#### [Work instructions]
For each line in the material below that holds "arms", copy that line.

#### [Dataset excerpt]
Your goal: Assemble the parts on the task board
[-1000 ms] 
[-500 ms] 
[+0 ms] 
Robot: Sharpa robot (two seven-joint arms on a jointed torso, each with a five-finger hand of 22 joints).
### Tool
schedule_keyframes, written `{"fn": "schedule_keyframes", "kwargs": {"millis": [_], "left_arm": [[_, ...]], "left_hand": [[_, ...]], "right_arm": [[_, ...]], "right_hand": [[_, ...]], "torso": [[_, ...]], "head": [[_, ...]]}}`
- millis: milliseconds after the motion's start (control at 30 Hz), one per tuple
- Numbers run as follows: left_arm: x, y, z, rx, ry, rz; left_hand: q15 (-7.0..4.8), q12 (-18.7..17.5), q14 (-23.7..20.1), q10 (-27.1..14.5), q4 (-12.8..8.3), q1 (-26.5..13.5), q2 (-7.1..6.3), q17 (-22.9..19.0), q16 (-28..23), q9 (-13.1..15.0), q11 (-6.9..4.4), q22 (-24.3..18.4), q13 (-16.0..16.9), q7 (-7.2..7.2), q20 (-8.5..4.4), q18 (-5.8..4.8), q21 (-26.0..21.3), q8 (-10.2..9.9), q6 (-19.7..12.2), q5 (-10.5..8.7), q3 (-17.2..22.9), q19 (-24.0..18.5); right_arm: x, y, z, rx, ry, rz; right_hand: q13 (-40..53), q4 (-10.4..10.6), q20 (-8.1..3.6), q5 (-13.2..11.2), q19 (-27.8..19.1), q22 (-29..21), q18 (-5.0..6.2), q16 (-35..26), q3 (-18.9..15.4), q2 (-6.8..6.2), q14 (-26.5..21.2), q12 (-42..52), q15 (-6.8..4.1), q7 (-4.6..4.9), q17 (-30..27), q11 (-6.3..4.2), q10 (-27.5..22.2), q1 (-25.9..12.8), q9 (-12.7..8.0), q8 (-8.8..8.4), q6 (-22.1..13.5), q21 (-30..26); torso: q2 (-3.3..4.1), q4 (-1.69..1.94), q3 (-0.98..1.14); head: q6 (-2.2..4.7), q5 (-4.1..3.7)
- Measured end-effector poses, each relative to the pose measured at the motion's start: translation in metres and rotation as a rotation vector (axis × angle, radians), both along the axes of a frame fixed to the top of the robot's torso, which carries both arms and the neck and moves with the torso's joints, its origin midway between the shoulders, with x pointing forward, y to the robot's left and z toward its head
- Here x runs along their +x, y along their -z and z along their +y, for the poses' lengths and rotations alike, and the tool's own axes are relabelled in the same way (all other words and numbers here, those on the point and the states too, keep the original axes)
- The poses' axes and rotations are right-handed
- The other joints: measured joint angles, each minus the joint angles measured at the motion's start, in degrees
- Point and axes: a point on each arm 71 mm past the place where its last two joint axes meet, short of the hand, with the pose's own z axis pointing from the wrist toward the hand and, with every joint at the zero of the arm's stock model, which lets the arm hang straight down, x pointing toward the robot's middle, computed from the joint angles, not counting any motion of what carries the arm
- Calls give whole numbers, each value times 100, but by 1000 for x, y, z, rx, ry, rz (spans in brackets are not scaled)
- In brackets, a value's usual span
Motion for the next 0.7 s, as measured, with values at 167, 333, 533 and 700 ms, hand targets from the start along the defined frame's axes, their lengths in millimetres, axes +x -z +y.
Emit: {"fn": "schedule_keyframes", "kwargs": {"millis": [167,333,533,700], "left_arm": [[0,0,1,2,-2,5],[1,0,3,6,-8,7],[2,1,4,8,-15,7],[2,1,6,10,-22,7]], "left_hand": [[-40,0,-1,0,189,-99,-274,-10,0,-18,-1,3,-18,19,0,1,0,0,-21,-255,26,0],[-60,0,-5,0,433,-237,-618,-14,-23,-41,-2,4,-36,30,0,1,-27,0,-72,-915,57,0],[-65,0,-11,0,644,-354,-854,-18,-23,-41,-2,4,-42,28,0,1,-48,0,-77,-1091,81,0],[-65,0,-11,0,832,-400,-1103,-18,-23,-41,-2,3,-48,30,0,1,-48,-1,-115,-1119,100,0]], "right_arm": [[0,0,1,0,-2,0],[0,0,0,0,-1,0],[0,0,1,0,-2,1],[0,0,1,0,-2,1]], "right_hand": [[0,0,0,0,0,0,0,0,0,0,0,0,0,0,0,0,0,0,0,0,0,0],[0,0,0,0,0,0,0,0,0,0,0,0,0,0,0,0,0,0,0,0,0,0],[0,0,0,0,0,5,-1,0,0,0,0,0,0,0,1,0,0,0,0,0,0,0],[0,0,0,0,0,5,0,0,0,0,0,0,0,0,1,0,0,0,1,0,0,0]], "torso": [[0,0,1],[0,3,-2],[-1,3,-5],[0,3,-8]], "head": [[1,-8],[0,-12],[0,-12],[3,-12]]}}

#### [Completed exercise]
Robot: Sharpa robot (two seven-joint arms on a jointed torso, each with a five-finger hand of 22 joints).
- Measured end-effector poses, each relative to the pose measured at the motion's start: translation in metres and rotation as a rotation vector (axis × angle, radians), both along the axes of a frame fixed to the top of the robot's torso, which carries both arms and the neck and moves with the torso's joints, its origin midway between the shoulders, with x pointing forward, y to the robot's left and z toward its head

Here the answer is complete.